Saturday, July 19, 2008

Bombardier launches fuel efficient jet


The Bombardier CSeries: Marketed as a "green jet" (image from Wikipedia).

Life hasn't been easy for the airlines lately. As fuel prices wreak havoc with the industry's bottom line, carriers have responded by dumping older, less efficient jets, lowering flying speeds and carrying less weight - not to mention charging for checked bags.

This week, however, the airlines got a bit of good news when Canadian conglomerate Bombardier announced its intention to release the CSeries in 2013, a passenger jet which it claims will use 20% less fuel than its nearest competitor.

Aviation Industry Responds to High Fuel Prices

While the jet will be marketed as the "greenest" model on the market, the real attraction for the airline industry is the cash that they will save on fuel expenses. According to analyst Jacques Kavafian, the CSeries can be expected to save airlines up to $3 million over a Boeing 737, and even more over older models.

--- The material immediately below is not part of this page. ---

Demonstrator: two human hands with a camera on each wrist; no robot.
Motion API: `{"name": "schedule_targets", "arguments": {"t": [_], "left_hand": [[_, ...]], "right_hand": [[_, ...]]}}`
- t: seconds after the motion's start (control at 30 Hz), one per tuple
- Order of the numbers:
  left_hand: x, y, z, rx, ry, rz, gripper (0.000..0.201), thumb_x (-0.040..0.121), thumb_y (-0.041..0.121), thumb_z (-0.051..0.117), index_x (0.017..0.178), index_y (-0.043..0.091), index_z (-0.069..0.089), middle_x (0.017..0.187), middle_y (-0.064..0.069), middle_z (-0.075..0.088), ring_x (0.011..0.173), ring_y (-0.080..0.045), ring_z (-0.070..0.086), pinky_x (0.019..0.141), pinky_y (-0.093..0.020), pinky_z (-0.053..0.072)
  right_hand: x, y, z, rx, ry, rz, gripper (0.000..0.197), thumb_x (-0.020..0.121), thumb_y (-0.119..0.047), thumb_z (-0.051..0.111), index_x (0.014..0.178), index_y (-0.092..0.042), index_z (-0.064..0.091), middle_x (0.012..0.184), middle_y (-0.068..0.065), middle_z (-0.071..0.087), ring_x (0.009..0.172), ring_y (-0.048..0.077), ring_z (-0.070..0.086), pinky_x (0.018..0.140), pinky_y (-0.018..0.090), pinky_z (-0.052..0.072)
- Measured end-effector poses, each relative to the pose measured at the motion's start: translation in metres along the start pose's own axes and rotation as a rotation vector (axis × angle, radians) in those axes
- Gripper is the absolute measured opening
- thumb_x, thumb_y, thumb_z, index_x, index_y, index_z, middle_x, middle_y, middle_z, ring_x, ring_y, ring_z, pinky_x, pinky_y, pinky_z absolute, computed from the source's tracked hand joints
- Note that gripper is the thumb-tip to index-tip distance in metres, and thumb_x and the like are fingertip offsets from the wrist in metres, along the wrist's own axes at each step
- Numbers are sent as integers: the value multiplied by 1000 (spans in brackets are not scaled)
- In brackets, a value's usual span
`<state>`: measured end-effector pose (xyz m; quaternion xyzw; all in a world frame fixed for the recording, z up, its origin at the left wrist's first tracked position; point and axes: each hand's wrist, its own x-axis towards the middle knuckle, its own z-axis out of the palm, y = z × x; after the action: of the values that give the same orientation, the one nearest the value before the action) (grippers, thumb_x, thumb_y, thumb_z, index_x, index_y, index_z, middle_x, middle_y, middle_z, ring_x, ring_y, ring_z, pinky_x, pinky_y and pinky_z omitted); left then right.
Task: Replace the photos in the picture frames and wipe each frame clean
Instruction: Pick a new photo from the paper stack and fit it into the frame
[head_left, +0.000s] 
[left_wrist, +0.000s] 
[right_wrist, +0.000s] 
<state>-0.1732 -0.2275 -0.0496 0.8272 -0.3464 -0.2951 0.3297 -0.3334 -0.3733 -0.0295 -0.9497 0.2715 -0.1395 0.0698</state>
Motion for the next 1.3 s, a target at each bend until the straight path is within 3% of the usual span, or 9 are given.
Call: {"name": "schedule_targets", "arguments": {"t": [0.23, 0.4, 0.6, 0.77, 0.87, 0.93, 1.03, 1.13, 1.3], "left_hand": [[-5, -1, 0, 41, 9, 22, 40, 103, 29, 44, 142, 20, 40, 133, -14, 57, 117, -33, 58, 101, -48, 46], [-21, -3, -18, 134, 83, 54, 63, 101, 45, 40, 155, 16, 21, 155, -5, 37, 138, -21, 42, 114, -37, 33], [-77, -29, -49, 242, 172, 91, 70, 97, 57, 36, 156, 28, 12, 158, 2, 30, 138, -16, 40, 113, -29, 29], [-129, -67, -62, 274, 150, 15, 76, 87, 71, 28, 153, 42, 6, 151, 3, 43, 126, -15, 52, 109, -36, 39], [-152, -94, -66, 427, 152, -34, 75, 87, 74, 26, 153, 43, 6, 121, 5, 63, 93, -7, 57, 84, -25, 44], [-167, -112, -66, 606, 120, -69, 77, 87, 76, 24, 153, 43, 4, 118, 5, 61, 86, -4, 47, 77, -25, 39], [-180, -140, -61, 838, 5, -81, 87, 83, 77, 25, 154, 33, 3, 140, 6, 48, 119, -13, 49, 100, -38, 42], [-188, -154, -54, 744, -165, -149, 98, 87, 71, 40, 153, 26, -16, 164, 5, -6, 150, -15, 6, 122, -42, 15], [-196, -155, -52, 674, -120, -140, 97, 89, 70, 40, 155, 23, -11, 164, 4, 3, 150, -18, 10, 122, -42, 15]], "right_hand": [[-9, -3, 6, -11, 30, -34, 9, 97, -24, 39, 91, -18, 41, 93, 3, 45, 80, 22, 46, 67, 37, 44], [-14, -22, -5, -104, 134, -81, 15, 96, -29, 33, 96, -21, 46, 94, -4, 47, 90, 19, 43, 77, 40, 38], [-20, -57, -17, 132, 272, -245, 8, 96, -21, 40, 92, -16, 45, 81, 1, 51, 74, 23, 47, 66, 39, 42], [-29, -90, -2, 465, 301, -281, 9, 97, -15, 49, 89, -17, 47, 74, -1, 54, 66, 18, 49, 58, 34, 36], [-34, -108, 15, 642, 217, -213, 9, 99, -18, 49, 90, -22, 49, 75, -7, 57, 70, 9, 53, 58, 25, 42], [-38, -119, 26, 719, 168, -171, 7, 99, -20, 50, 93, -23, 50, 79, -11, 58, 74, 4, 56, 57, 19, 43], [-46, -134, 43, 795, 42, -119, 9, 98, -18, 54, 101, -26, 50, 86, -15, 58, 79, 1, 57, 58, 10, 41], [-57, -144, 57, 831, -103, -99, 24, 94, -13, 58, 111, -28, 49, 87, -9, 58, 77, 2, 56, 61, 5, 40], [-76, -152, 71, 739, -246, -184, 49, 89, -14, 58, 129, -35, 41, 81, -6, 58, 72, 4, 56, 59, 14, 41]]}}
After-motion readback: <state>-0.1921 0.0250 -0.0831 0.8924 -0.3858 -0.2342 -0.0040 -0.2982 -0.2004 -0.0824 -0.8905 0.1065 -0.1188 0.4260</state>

According to Bombardier, German airline Lufthansa has already expressed interest in buying up several of the jets. Carrying between 110 and 130 passengers, the cost of a CSeries plane will be approximately $46.7 million.

There are signs that other aircraft manufacturers are also getting the message. James McNerney, CEO of Bombardier's American competitor Boeing, told the French press last week that the rising cost of fuel will raise demand in the future for more fuel efficient airplanes.

Too Little, Too Late for the Airlines?

However, by the time the CSeries hits the market, the industry might look quite different. According to the International Air Transport Association, the crisis in the industry has already caused 25 airlines to go bankrupt during the first half of 2008, and industry bigwigs are preparing themselves for more casualties, including, according to Virgin Atlantic CEO, "one of the big American carriers." And, adding to the pressure on the airline industry, the EU intends to begin regulating emissions from airlines in 2012.